When resistor (R), inductor (L) and capacitor (C) are connected in series, and at some frequency of supply voltage, the effect of inductor and capacitor cancel each other so that the circuit behaves like a pure resistive circuit, then this condition of the series circuit is known as **series resonance**.

In series resonance, the inductive reactance (X_{L}) and the capacitive reactance (X_{C}) become equal, therefore, the total impedance of the series resonating circuit is equal the resistance of the circuit, i.e.

$$Z\:=\:R$$

Hence, at the series resonance condition, the circuit offers minimum impedance. Consequently, the value of electric current flowing through the circuit will be maximum.
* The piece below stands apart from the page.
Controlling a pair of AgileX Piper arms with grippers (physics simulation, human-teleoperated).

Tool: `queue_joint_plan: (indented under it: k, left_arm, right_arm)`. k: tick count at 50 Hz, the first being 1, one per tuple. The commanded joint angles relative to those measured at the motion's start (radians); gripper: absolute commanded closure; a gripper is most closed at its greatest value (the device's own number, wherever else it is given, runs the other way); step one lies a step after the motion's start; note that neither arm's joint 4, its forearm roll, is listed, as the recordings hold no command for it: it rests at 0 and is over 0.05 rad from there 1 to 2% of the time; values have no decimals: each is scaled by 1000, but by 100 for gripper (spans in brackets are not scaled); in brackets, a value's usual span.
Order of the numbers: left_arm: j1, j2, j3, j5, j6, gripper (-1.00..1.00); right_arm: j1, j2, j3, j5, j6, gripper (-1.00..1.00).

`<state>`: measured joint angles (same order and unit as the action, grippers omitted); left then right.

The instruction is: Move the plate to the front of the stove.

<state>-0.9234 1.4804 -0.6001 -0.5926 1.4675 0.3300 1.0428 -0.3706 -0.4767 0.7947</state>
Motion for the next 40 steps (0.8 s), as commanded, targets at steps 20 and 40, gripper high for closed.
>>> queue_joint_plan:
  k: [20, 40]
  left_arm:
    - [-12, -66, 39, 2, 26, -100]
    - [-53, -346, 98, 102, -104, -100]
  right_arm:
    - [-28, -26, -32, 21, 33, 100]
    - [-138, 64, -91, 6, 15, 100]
The series resonance results in the maximum admittance in the series RLC circuit.

Some common applications of series resonance are −

- Oscillator circuits
- Voltage amplifiers
- High frequency filters, etc.

## What is Parallel Resonance?

When resistor (R), inductor (L) and capacitor (C) are connected in parallel and the effect of inductor cancels the effect of capacitor at a particular supply frequency, then this condition of the circuit is known as **parallel resonance**.
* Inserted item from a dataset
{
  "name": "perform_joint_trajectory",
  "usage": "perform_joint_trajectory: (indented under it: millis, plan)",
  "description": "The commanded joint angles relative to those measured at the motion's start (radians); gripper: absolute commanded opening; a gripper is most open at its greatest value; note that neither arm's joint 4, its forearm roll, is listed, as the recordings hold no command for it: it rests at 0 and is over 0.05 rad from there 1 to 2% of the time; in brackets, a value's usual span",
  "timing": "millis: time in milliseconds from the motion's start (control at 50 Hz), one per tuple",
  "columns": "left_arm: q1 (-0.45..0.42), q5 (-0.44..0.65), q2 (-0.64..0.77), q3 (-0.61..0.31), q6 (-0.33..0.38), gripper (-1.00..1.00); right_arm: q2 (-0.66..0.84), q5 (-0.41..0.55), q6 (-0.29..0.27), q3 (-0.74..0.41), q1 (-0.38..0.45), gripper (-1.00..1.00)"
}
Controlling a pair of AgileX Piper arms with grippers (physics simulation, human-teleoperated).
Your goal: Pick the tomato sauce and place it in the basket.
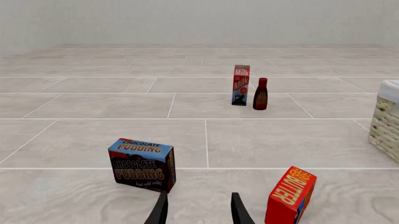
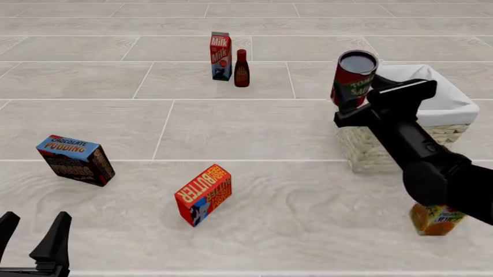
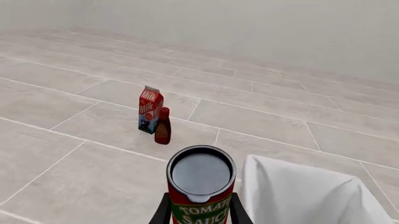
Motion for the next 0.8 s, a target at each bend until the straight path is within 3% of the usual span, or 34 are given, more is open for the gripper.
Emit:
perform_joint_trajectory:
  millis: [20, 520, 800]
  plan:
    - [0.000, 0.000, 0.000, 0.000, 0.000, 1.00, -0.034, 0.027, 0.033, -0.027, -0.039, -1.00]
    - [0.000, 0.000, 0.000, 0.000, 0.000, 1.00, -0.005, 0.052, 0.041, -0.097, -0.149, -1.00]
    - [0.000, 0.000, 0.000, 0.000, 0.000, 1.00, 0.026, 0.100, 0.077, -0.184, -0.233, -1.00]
The parallel resonance causes maximum impedance in the circuit. As a result, the current flowing through the circuit at parallel resonance is minimum. As the parallel resonance eliminates the effect of capacitor and inductor from the circuit, thus the circuit behaves like a pure resistive circuit. The parallel resonance is also used in many applications such as:

- Current amplifiers
- Filter circuits
- Radio frequency amplifiers
- Induction heating systems, etc.

## Difference between Series Resonance and Parallel Resonance

The key differences between series resonance and parallel resonance are given in the following table −

Basis of Difference | Series Resonance | Parallel Resonance |
---|---|---|

Definition | When a resistor, inductor and capacitor are connected in series across an AC supply and the inductor and capacitor cancel the effect of each other at a particular frequency, then this condition of the series circuit is known as series resonance. | A combination of a resistor, inductor and a capacitor is connected across an AC source and the inductor and capacitor cancel the effect of each other at a specific supply frequency, then this condition of the parallel RLC circuit is known as parallel resonance. |

Impedance | The impedance of a series RLC circuit becomes minimum at series resonance. | The impedance of a parallel RLC circuit becomes maximum at parallel resonance. |

Admittance | The series RLC circuit offers maximum admittance at series resonance. | The admittance of the parallel RLC circuit at parallel resonance is minimum. |

Current | The series resonance results in the maximum current through the circuit. | The current in circuit at parallel resonance is minimum. |

Behave of the circuit | The series RLC circuit behaves as an accepter circuit at series resonance. | The parallel RLC circuit acts as a rejector circuit at parallel resonance |

Magnify | The series resonance magnifies the voltage in the circuit. | The parallel resonance magnifies the current in the circuit. |

Equation of effective impedance | The effective impedance of series RLC circuit at series resonance is given by, $$Z\:=\:R$$ | The effective impedance of parallel RLC circuit at parallel resonance is given by, $$Z\:=\:\frac{L}{CR}$$ |

Quality factor (Q-factor) | For series resonance, the quality factor is given by, $$Q-\mathrm{factor}\:=\:\frac{\omega_{0}L}{R}\:=\:\frac{1}{\omega_{0}RC}$$ | For parallel resonance, the quality factor is given by, $$Q-\mathrm{factor}\:=\:\frac{R}{\omega_{0}L}\:=\omega_{0}RC$$ |

Applications | The series resonance is widely used in tuning, oscillator circuits, voltage amplifiers, high frequency filters, etc. | The parallel resonance is used in current amplifiers, induction heating, filters, radio-frequency amplifiers, etc. |

## Conclusion

In this article, we have highlighted several differences between series resonance and parallel resonance by considering various parameters such as basic definition, impedance, current, applications, etc. The major difference between series resonance and parallel resonance is that a series resonance results in the minimum impedance and maximum current flow in the circuit, while a parallel resonance results in maximum impedance and minimum current flow in the circuit.